Newsletter Issue:
Fall 2020

Everywhere and Nowhere: Elina Staikou’s Lecture on Immunity and Migration

by Terri Pyle Cohort ’19

Elina Staikou. Image courtesy of Elina Staikou.
Elina Staikou. Image courtesy of Elina Staikou.

Elina Staikou, an Associate Professor of Liberal Arts at the University of Winchester in Hampshire (UK) has written numerous texts on migrations, boundaries, and the metaphysics of travel and writing. As a guest lecturer for our IDSVA Topological Studies II program in the Summer of 2020, she offered insights into Martin Heidegger, Donna Harraway, Jacques Derrida, and Immanuel Kant, among other philosophers. Staikou’s emphasis, however, was on a book called Resident Foreigners: A Philosophy of Migration by Donatella Di Cesare published in March 2020.

What caught my attention at Staikou's lecture first, however,  was the idea of escaping the imprisonment of earth. Staikou showed photographs of the planet earth from space: One was entitled “Blue Marble” and the other “Earth Rising” taken from space on the Apollo Missions of 1968 and 1972. Martin Heidegger was approximately 80 years old at the time these photos were made publicly available. When Heidegger saw them, Staikou tells us, he said they represented “the conquest of the world as picture” (Staikou). Further, Heidegger admitted he was frightened by these pictures because it represented only “technological relationships;” this earth rise era began our first discussions of “globalization” which Heidegger saw as a threat. That is, he might have felt technology was not hospitable to human life.

Staikou threads these ideas together with thoughts of Covid-19, where the desperate requests of PPE are ongoing and raise questions about who is worth saving--the old? The young? The citizen?  The immigrant?  The refugee? Staikou observes that this pandemic is showing how “we are not in this together” … certainly, this is pronounced here in America as the wearing of masks has become politicized instead of humanized.  Staikou notes that in Italy she found “a frenetic irrational response to the pandemic,” which left everyone in fear of their lives.

Staikou then moves away from the citizens of any given country and focuses on Di Cesare’s book about self, place, identity, and boundary.  How do we treat the refugees in light of a pandemic? How is technology dehumanizing us in the context of this book? She then focused on the “biopolitical paradigm” and “the dialectic of immunization” — with a focus on biology and geology as a new form of environmentalism.  Staikou notes that our new discussion is “immunity vs. community” responsibility and how the idea of citizenship will preclude refugees. The refugee becomes more of the “stranger” — a pathogenic intruder.  Refugees are “thrown outside the common world” and become “subhuman” — even deemed “scum of the earth,” she tells us.

But for the new millennium, Staikou argues that existence should no longer be a product of the soil.  Habitation is migration. This led me to think of Novalis, who wrote in his Notes from a Romantic Encylopedia:  “Philosophy really is homesickness--the desire to be everywhere at home” (26). The earth vs. world:  where everything comes in and out of presence. When Heidegger writes about Earth, Staikou reminds us, it is only a brief stop. Da-sein is being in the world; we are thrown into it. This thrown-ness grants our existence and involvement: regardless if we are deemed a resident foreigner or not, we as human beings are living in one world. Staikou states we must philosophize on a humanity that is not based on territory.  Justice, she says, is being in the world and then not holding on; allowing ourselves (and the Other) to inhabit the earth at an existential level.

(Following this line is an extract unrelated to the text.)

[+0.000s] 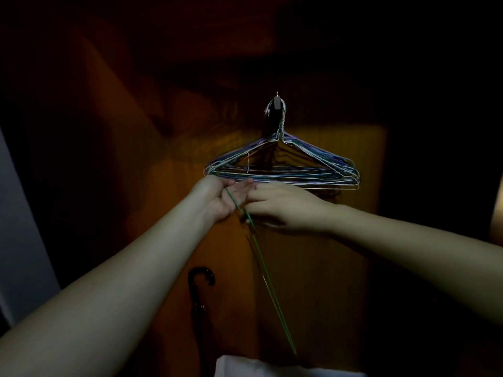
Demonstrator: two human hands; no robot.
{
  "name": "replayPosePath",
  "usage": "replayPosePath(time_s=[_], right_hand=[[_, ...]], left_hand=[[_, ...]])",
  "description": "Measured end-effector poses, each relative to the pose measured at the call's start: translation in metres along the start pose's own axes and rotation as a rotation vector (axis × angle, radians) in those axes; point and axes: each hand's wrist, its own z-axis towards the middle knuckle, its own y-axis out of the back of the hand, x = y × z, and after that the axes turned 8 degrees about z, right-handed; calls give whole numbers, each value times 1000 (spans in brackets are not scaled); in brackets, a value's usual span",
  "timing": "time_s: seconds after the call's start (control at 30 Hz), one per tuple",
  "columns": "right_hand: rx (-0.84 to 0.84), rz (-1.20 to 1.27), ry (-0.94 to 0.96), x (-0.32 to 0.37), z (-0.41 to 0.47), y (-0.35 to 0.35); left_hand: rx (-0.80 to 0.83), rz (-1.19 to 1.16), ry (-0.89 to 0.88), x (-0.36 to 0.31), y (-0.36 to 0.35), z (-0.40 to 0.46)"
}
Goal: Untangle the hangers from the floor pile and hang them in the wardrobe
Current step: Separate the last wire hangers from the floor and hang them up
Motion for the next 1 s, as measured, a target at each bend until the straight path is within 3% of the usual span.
replayPosePath(time_s=[0.33,0.43,0.57,0.7,0.83,1.0], right_hand=[[-110,180,-250,10,0,8],[-141,142,-363,5,2,16],[-210,134,-587,-11,-1,31],[-235,109,-752,-33,-10,43],[-316,115,-846,-53,-16,61],[-371,129,-900,-80,-16,76]], left_hand=[[201,705,159,4,38,-8],[202,776,139,-3,51,-13],[340,874,104,-12,58,-20],[271,1192,-193,-12,56,-23],[47,1416,-560,-13,53,-13],[-190,1405,-806,-17,37,9]])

Our bond with the earth can always be broken, as the “Blue Marble” and “Earth Rise” photographs demonstrate.  

Staikou’s lecture, her recommendation of Di Cesare’s book, and the philosophy of migration are apt and timeless for both citizen and migrant alike because ideas and human actions are the greater involvement--our ethereality is arguably more significant than our rootedness. Yet the ideas of environmental politics and biological politics are ever-present, and as Staikou notes:  “You can’t address one without the other.”

Works Cited

Staikou, Elina. "Immunity and Migration." 801.1 Seminar V, Part I: Topological Studies II. 10 June 2020. IDSVA. Class lecture.